-- ENTRIES SUPPLIED follows --

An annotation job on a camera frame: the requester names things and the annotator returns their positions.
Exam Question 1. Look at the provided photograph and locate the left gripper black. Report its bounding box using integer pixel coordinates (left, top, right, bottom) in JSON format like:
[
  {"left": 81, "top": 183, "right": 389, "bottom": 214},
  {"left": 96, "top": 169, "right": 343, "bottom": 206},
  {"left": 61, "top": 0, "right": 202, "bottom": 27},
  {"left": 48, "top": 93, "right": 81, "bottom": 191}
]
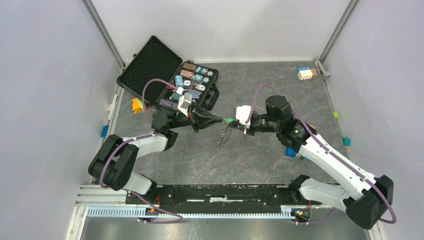
[{"left": 170, "top": 99, "right": 222, "bottom": 133}]

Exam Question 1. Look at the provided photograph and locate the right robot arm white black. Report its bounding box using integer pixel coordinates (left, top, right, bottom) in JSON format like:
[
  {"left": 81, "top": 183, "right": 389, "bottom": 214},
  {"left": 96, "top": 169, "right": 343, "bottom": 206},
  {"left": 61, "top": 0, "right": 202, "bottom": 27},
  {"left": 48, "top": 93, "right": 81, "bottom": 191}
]
[{"left": 225, "top": 95, "right": 394, "bottom": 230}]

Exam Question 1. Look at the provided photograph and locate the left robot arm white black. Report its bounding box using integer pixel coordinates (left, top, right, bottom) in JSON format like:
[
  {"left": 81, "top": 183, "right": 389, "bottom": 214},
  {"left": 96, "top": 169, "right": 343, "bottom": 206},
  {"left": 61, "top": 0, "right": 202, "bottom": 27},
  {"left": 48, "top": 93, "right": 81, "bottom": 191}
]
[{"left": 88, "top": 103, "right": 224, "bottom": 204}]

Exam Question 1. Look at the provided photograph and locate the blue white green brick stack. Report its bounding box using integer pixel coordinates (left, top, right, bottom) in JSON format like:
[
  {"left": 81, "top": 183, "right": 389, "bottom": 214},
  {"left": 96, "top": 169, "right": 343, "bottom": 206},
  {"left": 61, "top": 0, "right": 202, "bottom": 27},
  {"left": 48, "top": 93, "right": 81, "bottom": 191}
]
[{"left": 285, "top": 147, "right": 309, "bottom": 161}]

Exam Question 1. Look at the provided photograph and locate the orange yellow green brick stack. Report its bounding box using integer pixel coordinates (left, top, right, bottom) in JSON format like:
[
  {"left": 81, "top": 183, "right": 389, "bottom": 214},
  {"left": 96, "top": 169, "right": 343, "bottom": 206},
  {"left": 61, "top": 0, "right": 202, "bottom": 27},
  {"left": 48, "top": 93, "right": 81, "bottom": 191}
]
[{"left": 132, "top": 98, "right": 145, "bottom": 114}]

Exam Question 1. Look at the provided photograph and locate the black poker chip case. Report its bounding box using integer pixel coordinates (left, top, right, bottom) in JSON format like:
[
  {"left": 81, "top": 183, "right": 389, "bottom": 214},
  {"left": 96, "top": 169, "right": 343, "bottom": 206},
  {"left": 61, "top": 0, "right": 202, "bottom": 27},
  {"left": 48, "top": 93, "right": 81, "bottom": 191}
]
[{"left": 116, "top": 35, "right": 219, "bottom": 110}]

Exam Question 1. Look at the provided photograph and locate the blue white orange brick stack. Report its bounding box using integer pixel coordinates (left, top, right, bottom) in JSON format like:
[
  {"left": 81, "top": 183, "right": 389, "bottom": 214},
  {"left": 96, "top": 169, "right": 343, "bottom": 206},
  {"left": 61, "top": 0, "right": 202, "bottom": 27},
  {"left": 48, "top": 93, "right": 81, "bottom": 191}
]
[{"left": 297, "top": 67, "right": 318, "bottom": 80}]

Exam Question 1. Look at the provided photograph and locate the small blue block left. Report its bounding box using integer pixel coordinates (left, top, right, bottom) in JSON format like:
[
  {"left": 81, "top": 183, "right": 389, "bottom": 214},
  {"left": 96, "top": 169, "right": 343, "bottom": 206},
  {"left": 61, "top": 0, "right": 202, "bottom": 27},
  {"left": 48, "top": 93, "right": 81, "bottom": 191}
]
[{"left": 100, "top": 125, "right": 109, "bottom": 139}]

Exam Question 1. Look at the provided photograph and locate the small teal block right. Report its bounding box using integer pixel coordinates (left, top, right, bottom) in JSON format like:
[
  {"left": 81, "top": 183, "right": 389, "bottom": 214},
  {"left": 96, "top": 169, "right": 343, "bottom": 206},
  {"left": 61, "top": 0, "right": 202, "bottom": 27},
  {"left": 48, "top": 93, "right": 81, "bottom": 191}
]
[{"left": 342, "top": 136, "right": 351, "bottom": 147}]

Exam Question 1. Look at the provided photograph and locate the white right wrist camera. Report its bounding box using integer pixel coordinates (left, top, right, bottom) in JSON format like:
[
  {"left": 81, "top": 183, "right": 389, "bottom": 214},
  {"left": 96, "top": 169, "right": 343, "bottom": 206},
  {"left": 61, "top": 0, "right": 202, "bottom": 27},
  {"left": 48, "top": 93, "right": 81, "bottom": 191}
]
[{"left": 235, "top": 105, "right": 252, "bottom": 129}]

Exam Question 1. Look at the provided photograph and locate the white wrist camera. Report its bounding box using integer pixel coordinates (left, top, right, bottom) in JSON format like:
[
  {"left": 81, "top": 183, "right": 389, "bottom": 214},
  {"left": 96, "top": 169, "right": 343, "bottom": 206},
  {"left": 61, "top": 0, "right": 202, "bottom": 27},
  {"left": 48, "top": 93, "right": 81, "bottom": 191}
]
[
  {"left": 177, "top": 92, "right": 192, "bottom": 117},
  {"left": 235, "top": 105, "right": 252, "bottom": 129}
]

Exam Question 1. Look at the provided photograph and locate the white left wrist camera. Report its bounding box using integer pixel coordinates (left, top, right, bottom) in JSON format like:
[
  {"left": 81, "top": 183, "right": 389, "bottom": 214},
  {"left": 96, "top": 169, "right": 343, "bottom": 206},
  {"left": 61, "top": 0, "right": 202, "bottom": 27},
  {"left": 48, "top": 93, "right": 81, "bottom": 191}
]
[{"left": 177, "top": 92, "right": 192, "bottom": 117}]

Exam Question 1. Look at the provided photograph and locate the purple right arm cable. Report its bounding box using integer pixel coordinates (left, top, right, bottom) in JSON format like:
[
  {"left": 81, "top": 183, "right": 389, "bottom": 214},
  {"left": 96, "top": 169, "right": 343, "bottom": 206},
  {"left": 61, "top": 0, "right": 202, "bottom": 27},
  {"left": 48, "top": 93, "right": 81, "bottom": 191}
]
[{"left": 249, "top": 83, "right": 397, "bottom": 225}]

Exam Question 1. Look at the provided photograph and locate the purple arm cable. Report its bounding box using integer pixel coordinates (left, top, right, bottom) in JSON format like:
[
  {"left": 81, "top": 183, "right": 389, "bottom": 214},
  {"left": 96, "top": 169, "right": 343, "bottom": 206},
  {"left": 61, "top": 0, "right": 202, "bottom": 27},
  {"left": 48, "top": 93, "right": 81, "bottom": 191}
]
[
  {"left": 98, "top": 78, "right": 185, "bottom": 189},
  {"left": 249, "top": 83, "right": 397, "bottom": 225}
]

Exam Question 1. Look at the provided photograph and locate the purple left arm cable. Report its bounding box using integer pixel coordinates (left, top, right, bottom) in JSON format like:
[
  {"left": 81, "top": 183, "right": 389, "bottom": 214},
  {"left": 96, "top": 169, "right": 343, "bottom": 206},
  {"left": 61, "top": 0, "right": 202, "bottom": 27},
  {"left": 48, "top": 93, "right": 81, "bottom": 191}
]
[{"left": 98, "top": 78, "right": 185, "bottom": 189}]

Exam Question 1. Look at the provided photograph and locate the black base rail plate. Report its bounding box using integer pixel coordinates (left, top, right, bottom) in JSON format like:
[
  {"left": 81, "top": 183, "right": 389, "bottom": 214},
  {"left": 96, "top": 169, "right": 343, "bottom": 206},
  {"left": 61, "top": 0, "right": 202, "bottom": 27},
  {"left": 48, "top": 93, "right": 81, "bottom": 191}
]
[{"left": 143, "top": 184, "right": 310, "bottom": 214}]

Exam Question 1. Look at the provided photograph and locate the white toothed cable duct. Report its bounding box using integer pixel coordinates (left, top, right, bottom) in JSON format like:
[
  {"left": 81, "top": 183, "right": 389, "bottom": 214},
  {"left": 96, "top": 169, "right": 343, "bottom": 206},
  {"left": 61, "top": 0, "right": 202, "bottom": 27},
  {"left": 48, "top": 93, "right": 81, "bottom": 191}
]
[{"left": 87, "top": 206, "right": 295, "bottom": 220}]

-- ENTRIES SUPPLIED concluded --

How many lines in the records hold the string "orange"? Answer with only that number.

▸ SOLUTION TO THIS TASK: 2